AK: Controversy After 2 Denali Wolves Shot

Paula Froelich
Editor in Chief

A controversy erupted in Alaska after two wolves in Denali National Park were shot last Saturday. According to the conservation group Care2, the wolves, including a pregnant female, were lured to a bear-baiting station just outside the park before being killed.

Wolf hunting season is open through May, but hunters are not allowed inside the grounds of Denali.

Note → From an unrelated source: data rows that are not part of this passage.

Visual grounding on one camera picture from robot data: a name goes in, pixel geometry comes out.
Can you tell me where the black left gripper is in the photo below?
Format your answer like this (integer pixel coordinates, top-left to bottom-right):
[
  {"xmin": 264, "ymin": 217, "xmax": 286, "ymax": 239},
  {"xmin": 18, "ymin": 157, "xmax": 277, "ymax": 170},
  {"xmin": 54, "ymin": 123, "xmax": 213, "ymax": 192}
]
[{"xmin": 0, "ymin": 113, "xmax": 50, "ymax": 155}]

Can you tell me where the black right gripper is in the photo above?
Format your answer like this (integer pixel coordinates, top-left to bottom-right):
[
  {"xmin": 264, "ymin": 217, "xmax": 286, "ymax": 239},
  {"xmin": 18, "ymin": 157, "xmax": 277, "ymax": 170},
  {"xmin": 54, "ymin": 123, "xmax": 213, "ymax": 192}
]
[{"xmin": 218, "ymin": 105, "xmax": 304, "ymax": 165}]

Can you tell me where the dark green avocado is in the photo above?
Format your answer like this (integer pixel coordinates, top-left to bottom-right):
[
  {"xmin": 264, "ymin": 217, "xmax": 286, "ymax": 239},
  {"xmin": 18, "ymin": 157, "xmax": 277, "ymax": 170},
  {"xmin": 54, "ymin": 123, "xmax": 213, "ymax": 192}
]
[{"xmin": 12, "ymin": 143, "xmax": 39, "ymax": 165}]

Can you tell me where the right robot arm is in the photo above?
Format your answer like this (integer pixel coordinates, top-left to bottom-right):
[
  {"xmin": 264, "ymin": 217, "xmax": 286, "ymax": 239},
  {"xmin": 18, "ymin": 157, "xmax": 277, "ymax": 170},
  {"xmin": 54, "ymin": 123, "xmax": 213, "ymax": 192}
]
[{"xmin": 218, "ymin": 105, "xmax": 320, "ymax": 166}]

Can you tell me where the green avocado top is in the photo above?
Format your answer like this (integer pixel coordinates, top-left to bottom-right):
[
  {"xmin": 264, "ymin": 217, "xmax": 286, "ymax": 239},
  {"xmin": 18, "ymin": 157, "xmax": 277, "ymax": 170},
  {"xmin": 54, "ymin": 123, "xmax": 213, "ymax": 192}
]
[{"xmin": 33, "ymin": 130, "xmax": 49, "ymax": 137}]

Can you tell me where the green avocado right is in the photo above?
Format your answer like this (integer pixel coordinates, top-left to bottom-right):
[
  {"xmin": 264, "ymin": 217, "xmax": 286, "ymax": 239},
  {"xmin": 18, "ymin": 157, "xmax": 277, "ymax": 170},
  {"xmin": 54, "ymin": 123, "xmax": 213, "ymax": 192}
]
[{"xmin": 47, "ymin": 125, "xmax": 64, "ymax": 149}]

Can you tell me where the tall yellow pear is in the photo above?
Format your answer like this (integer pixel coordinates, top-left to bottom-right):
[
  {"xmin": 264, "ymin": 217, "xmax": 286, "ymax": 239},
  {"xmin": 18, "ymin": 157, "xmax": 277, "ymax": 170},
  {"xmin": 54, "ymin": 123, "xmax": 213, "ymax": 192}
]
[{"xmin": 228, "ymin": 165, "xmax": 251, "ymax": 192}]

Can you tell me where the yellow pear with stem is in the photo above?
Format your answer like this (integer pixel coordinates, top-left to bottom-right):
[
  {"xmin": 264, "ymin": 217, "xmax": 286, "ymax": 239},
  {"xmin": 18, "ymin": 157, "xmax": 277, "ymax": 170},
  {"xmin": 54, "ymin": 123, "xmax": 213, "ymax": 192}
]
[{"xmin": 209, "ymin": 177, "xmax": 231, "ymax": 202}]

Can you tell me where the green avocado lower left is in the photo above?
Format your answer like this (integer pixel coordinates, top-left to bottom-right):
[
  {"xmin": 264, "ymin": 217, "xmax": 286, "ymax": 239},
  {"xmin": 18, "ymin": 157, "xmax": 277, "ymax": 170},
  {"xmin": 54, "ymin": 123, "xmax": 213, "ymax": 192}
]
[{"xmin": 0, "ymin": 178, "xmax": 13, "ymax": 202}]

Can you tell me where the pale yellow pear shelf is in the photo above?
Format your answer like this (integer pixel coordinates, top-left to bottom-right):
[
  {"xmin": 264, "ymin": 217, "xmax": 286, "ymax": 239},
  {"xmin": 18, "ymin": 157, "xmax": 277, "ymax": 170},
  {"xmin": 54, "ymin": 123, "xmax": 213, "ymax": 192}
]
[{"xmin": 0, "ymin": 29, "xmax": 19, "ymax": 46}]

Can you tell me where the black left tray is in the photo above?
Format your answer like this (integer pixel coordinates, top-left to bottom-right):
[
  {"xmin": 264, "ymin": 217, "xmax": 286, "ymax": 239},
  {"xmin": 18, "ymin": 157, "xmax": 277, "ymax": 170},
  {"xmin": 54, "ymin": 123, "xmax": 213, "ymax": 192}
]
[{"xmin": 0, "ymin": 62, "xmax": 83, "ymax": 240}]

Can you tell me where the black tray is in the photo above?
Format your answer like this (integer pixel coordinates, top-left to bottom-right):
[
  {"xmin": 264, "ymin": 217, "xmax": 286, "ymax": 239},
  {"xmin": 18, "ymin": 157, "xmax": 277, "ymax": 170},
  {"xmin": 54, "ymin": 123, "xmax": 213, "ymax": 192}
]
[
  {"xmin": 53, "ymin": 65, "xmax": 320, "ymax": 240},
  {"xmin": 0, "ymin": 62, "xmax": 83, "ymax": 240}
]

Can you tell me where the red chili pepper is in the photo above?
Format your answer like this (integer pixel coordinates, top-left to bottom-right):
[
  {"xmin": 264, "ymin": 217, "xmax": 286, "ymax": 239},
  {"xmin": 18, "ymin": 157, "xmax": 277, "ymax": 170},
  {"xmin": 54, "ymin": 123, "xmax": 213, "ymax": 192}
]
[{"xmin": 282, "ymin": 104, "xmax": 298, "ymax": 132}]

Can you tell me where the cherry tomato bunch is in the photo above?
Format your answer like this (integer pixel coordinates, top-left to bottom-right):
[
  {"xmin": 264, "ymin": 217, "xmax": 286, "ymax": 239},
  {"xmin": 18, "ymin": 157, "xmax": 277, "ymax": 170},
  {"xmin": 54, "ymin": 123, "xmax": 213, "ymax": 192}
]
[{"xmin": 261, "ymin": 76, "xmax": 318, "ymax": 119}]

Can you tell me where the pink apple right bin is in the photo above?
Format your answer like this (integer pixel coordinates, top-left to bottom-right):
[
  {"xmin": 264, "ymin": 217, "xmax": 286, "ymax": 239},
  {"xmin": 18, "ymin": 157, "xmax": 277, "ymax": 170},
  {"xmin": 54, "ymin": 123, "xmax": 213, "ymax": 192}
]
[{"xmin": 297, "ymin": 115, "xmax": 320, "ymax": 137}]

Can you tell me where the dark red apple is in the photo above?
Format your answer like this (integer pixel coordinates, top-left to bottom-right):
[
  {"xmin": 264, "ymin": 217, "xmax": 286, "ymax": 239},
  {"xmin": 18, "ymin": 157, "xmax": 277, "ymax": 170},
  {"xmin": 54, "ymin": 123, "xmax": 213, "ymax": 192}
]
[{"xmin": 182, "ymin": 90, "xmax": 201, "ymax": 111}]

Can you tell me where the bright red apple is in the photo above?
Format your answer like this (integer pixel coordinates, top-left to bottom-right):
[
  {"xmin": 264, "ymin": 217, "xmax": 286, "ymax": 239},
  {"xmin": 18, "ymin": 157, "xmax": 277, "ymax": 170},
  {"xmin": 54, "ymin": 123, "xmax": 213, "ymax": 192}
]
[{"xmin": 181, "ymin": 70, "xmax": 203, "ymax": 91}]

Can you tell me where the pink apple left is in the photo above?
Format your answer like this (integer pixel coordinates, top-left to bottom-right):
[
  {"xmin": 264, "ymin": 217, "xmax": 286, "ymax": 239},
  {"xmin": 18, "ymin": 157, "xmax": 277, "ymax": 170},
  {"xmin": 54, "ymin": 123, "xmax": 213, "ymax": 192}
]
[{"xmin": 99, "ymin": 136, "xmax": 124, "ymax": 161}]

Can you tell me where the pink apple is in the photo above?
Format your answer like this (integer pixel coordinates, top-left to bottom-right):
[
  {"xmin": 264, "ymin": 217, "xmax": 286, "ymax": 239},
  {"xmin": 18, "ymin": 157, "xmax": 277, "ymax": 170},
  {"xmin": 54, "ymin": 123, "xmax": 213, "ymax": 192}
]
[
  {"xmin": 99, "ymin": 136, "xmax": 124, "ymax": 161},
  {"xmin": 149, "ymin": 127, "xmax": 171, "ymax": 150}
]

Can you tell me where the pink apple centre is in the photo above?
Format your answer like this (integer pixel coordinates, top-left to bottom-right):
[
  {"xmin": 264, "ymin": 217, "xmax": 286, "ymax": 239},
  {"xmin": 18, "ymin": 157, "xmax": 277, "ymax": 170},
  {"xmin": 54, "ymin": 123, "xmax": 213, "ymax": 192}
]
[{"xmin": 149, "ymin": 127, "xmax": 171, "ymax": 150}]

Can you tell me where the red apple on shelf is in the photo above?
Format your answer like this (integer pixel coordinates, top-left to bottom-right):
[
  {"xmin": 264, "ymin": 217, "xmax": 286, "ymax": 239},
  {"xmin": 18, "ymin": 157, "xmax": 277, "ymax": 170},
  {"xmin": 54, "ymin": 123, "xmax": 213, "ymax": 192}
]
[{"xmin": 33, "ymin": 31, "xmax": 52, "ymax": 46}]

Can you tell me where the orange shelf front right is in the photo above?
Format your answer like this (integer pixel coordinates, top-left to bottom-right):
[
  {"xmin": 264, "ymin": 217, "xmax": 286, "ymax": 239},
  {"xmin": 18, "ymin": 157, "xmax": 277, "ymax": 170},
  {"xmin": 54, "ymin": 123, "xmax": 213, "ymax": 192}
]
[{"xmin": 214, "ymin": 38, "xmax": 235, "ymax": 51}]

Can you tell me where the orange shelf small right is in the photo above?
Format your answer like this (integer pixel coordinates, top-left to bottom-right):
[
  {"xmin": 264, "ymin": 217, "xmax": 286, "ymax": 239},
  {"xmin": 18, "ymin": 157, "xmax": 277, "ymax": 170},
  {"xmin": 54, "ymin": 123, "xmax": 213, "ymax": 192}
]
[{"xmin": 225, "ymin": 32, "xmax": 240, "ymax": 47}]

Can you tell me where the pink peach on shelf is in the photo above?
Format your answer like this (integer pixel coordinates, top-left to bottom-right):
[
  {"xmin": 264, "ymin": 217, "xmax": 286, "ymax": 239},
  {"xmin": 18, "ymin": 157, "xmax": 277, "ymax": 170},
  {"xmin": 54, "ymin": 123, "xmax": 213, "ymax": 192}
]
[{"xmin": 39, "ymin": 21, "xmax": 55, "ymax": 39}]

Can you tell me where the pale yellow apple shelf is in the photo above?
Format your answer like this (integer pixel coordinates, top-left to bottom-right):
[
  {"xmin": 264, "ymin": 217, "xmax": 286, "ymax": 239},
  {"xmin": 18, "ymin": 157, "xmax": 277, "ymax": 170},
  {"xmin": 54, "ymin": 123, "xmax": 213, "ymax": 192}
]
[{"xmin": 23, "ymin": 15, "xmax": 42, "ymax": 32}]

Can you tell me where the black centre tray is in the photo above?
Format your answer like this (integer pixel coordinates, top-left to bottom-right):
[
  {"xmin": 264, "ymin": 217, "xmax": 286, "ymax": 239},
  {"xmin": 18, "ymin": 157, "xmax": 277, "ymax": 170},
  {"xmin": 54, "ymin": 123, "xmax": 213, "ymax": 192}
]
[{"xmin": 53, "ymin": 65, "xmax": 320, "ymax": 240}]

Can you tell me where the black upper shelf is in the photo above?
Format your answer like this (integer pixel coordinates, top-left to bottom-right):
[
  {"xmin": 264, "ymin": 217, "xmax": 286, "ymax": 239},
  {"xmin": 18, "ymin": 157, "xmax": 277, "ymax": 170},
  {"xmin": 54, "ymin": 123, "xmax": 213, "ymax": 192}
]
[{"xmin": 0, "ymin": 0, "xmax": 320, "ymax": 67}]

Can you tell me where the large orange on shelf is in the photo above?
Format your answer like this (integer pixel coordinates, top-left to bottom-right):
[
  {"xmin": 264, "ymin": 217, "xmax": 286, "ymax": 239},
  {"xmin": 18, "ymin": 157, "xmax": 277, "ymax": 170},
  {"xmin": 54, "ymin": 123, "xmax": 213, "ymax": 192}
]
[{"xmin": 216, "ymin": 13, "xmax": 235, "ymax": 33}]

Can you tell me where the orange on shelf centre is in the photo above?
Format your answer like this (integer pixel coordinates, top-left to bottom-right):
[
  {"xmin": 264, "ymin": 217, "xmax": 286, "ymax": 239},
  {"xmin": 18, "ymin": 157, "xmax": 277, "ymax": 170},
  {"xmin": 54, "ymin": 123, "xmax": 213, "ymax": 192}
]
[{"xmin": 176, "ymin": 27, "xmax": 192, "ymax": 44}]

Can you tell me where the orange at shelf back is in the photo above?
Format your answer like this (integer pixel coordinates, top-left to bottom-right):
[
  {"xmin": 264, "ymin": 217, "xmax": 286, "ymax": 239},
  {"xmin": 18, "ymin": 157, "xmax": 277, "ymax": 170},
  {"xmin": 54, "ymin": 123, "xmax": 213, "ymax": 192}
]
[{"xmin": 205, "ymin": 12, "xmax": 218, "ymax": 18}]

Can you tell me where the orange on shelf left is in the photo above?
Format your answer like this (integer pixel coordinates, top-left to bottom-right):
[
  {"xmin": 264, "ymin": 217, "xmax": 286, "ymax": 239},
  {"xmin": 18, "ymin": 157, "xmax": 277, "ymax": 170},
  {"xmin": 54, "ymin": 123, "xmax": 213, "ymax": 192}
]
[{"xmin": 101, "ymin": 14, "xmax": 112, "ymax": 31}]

However, in 2010, Alaska’s Board of Game removed a no-trap, no-kill buffer zone on state land adjacent to the park — a move that some residents claim is wiping out the wolf population, which has plummeted from 143 to 48 in just seven years – despite the fact that several studies have been done, citing other factors including lack of prey and “unspecified” reasons.

“Unlike most national parks, hunting and trapping is allowed on many Alaskan national parks,” Alaskan Marybeth Holleman, told Care2. “In addition, as wolves and other wildlife cross invisible park boundaries onto state lands, they are hunted and trapped for ‘sport’ by a few local residents,” Holleman, whose 2013 book, Among Wolves, explores the research of wolf advocate Gordon Haber, continued.

In fact, Holleman says that almost half of the park’s visitors used to see wolves, but now just six percent of visitors catch a glimpse. The current wolf population numbers are the lowest on record since 1986, when there were an estimated 46 wolves in the park.

It’s understandable, then, that Holleman is nostalgic about the past, when this was simply not the case.

“I’ve lived in Alaska for nearly thirty years. I saw my first wild wolves in Denali my first summer here, when I was working at the park,” she continues. “I raised my son here. He saw his first wild wolf in Denali 20 years ago, and it set him on his career as a photographer. Denali was one of the best places in the world to see wolves in the wild. But not anymore.”

Consequently, Holleman has started a petition to save the wolves, which, if passed, will establish a permanent, no-kill buffer zone around the park’s boundary. And it’s looking good: The petition has already been signed by over 100,000 people.